Chilukuri proves more than up to the task of transforming himself from one of Joan’s two trusted execs (the other being Albert Park as Fred) into the awkward faux-yogi he’s coerced into portraying, which he deems offensive to his cultural heritage. Whether he’s enduring the enigmatic silences of the recruit by way of Santa Monica or the aggressive tutelage of the off-the-wall instructor Romola, Chilukuri’s comic exasperation never wanes. Fittingly, however, Raj facilitates the story’s consciousness-raising denouement.
Glover’s Joan is funniest when she’s fainting or on the verge of doing so, and Park’s Fred when he’s recounting dreams, particularly one about a talking bird using foul – or is it fowl? – language. As for Salazar-Thompson and Rodriguez, who are playing the broadest characters, each just goes for it.
Silly as it can be at times, Yoga Play successfully sends up the corporatization of mindfulness and the commercializing of dressing right, and at the right price, to achieve it.
(Review originally published in San Diego CityBeat on 5/15/19.)
An audience-pleaser that started with Whoopi Goldberg in a film 27 years ago, Sister Act has been a subsequent stage hit as an Alan Menken-Glenn Slater musical for 13 years. Why? Crowds love funny funs. While the movie has Whoopi, the musical has knee-slapping, gaily choreographed ensemble numbers with the sisters like “Raise Your Voice,” “Take Me To Heaven” and the show-closing “Spread the Love Around.” Otherwise, Sister Act is about five songs longer than it should be.
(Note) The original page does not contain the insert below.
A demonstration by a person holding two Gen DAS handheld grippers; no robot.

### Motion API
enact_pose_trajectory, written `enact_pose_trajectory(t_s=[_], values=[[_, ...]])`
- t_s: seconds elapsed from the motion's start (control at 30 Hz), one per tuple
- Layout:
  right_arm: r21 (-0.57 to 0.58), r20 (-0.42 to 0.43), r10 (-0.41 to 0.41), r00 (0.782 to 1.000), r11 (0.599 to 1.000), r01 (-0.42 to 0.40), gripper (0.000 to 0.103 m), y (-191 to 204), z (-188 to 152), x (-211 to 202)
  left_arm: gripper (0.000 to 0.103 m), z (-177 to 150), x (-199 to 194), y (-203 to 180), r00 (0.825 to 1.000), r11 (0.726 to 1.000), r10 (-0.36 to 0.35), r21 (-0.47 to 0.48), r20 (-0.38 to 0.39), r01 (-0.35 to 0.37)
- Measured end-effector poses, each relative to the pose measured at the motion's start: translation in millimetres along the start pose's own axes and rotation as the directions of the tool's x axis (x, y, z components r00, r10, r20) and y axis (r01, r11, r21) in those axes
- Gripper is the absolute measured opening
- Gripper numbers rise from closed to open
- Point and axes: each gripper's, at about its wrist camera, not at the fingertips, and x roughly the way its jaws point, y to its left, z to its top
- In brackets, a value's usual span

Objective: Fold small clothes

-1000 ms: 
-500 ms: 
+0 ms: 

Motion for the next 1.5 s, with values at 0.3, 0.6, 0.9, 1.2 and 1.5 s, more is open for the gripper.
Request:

San Diego Musical Theatre’s production of Sister Act is reliable and showbizzy, with the aptly named Miriam Dance in the starring role of Deloris Van Cartier, the aspiring performer who is hidden away in a convent for witness protection. Dance, along with Sandy Campbell as the Mother Superior, are first-rate. So is the orchestra conducted by Don Le Master. On opening night, the proceedings were plagued by some sound problems, but the rapt patrons didn’t seem to notice a bit.
(Review originally published in San Diego CityBeat on 5/1/19.)
Jason Heil, Hannah Logan and Judy Bauerlein in "Sweat." Photo by Jim Carmody
Emotions run red-hot in Lynn Nottage’s deservedly Pulitzer Prize-winning drama Sweat. Plant workers in oppressed Reading, Pa. who are already surviving paycheck to paycheck face the loss of their jobs and identities as the company looks to Mexico for cheaper labor. When one of them, African-American Cynthia (Monique Gaffney), attains a management position, her white friends feel betrayed, and racial tension further roils the emotions.
San Diego Repertory Theatre’s production of Sweat, directed by Sam Woodhouse, is fiery and formidable, an impeccably acted two-plus hours that never relents in intensity. Besides Gaffney, the stellar cast includes Judy Bauerlein and Hannah Logan as Cynthia’s angry and rapidly deteriorating “ex friends,” Cortez Johnson as her conflicted son Chris, and Steve Froehlich as the truly frightening Jason, who will become a white supremacist. The play shifts between the year 2000 and eight years later, when ex-cons Chris and Jason are seen with a parole officer (Antonio T.J. Johnson). For a work that travels not only through time but along the sharp edges of social and political spectra, Sweat is masterfully grounded in stark human tragedies. This is one not to miss.